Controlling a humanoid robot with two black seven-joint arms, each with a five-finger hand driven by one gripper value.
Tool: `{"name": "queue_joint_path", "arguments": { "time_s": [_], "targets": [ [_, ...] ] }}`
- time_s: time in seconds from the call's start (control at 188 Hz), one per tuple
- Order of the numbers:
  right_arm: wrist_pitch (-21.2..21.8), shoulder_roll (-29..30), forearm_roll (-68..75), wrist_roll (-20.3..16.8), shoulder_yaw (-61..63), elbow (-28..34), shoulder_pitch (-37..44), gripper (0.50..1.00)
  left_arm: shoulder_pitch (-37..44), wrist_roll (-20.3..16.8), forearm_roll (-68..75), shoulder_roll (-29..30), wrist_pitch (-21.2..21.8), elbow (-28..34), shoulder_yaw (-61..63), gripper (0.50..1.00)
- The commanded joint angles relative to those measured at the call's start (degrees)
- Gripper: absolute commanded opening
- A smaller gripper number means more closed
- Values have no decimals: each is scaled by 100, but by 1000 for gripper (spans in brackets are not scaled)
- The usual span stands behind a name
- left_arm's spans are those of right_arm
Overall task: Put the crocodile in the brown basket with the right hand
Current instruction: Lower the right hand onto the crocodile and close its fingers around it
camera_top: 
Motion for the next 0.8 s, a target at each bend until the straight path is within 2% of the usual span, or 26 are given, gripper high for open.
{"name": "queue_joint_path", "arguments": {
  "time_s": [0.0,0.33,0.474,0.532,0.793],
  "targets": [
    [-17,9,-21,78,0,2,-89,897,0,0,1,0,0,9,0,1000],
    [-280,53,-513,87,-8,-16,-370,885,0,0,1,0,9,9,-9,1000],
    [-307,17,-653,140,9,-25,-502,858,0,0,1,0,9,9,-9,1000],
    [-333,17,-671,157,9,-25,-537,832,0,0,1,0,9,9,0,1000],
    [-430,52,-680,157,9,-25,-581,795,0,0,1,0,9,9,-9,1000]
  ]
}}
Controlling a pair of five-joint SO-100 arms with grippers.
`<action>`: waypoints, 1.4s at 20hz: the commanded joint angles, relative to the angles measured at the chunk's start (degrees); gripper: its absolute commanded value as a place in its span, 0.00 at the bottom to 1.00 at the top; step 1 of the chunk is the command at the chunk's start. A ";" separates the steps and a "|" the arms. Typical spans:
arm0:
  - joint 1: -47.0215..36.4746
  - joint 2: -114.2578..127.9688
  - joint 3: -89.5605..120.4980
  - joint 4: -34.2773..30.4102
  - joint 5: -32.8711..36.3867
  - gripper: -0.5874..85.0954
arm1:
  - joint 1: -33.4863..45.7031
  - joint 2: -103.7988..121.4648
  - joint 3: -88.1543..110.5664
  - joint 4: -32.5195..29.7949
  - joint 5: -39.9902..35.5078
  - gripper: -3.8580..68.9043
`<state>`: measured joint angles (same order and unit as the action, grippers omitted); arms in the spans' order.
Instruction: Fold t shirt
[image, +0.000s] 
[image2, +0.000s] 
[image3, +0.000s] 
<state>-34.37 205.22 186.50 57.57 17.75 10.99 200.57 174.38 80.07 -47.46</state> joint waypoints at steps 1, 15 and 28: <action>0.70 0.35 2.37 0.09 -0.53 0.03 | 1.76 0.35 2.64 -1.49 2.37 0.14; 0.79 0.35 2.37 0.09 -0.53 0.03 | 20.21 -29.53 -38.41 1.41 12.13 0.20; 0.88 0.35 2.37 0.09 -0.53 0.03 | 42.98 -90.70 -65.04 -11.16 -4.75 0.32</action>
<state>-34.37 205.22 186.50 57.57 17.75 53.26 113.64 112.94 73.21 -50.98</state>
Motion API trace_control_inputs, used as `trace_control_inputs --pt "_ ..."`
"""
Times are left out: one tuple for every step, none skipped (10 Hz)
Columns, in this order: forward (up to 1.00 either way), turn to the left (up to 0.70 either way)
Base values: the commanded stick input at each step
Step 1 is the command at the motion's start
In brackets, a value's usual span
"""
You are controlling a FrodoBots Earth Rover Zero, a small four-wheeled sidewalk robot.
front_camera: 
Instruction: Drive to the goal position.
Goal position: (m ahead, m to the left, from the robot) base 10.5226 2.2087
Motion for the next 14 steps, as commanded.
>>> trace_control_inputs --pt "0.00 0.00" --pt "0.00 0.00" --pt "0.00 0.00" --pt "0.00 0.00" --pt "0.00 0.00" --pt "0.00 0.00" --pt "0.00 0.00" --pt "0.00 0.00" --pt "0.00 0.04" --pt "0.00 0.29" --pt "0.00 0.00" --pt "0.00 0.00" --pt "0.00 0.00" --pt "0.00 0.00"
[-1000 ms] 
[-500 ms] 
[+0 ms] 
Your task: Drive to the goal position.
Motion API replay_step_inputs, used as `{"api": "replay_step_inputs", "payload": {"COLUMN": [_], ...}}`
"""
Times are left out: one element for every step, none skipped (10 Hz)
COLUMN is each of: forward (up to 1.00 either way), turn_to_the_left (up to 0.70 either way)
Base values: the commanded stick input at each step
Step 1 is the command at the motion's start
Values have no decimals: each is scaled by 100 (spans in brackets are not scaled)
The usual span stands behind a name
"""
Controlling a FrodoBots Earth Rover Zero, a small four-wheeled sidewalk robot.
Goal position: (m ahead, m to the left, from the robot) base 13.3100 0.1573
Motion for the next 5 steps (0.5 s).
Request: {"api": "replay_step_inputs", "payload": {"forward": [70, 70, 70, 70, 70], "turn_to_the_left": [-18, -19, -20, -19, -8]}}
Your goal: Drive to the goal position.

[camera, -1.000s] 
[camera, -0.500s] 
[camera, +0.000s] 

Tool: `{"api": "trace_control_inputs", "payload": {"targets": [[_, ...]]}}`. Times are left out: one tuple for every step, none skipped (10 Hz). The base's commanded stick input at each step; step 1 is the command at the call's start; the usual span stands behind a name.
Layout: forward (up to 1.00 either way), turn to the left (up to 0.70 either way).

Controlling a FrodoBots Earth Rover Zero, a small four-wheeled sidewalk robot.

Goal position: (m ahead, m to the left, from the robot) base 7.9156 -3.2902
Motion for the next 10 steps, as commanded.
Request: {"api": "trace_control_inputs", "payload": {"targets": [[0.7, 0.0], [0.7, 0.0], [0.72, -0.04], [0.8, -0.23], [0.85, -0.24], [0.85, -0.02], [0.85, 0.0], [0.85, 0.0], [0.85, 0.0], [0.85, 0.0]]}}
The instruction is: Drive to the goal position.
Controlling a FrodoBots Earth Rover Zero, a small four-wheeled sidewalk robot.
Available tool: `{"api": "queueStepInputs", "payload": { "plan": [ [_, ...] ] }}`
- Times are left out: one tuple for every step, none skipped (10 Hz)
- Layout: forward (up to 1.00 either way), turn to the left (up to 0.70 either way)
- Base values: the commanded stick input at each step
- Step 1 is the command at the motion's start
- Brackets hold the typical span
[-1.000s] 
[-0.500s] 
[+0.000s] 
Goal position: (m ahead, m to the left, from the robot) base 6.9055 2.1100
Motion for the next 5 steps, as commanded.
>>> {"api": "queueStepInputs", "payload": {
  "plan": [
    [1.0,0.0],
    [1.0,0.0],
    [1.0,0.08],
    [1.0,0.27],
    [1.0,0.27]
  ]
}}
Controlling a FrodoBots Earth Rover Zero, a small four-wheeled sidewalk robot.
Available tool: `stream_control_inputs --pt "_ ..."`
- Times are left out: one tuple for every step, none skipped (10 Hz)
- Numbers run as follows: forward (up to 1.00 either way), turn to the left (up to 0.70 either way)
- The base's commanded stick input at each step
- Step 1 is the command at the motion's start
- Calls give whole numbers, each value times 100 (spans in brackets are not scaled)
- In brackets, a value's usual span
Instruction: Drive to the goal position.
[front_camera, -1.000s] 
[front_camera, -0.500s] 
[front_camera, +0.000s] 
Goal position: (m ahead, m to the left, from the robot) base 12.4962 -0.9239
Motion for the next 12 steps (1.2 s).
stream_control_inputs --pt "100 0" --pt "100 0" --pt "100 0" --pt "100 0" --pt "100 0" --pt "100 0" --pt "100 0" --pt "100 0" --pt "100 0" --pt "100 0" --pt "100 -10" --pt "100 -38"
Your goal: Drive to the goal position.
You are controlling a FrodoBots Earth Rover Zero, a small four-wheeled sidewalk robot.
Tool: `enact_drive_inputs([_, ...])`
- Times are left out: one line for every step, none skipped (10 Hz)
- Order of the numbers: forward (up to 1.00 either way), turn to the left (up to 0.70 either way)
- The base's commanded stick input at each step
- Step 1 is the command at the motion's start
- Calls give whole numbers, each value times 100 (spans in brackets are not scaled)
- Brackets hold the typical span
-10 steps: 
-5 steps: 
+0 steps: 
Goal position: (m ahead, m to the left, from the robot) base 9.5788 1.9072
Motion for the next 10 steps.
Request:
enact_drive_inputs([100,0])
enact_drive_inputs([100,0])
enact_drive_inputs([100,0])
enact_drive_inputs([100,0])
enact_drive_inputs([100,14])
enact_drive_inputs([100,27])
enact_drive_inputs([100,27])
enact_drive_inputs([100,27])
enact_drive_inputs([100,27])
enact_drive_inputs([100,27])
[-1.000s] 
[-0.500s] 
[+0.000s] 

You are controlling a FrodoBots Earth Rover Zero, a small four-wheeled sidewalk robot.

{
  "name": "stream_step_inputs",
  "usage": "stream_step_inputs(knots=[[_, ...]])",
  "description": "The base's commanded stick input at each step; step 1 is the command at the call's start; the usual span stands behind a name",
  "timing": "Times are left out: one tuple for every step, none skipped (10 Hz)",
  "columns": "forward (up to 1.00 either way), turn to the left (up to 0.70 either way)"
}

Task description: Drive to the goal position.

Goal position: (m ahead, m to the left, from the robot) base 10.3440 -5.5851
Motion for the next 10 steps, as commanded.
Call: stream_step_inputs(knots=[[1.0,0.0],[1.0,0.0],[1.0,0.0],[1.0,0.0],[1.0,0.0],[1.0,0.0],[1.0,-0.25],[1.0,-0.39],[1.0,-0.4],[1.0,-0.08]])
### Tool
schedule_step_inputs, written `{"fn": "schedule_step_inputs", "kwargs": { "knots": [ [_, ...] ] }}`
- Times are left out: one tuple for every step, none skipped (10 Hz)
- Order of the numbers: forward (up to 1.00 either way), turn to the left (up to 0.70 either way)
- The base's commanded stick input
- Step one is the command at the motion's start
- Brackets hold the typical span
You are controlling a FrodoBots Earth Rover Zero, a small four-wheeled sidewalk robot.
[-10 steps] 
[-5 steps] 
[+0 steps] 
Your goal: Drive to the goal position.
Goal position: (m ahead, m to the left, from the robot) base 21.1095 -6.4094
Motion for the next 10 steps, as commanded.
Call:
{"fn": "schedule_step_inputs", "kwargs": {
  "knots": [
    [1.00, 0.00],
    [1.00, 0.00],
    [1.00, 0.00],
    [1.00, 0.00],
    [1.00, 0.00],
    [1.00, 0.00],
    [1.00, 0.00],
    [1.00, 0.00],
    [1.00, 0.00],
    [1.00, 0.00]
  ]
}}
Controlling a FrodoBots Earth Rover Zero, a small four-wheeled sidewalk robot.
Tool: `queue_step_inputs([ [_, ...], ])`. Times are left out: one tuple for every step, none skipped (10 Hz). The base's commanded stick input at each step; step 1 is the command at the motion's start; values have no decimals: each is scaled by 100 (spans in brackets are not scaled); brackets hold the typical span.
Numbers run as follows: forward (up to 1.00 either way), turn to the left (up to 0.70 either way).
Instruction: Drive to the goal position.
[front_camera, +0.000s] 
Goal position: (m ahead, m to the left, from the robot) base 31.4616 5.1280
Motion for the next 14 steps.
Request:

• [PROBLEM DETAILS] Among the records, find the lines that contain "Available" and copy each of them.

• [RESULT FOR THIS TASK]
Available tool: `{"api": "queueStepInputs", "payload": { "plan": [ [_, ...] ] }}`
Available tool: `stream_control_inputs --pt "_ ..."`

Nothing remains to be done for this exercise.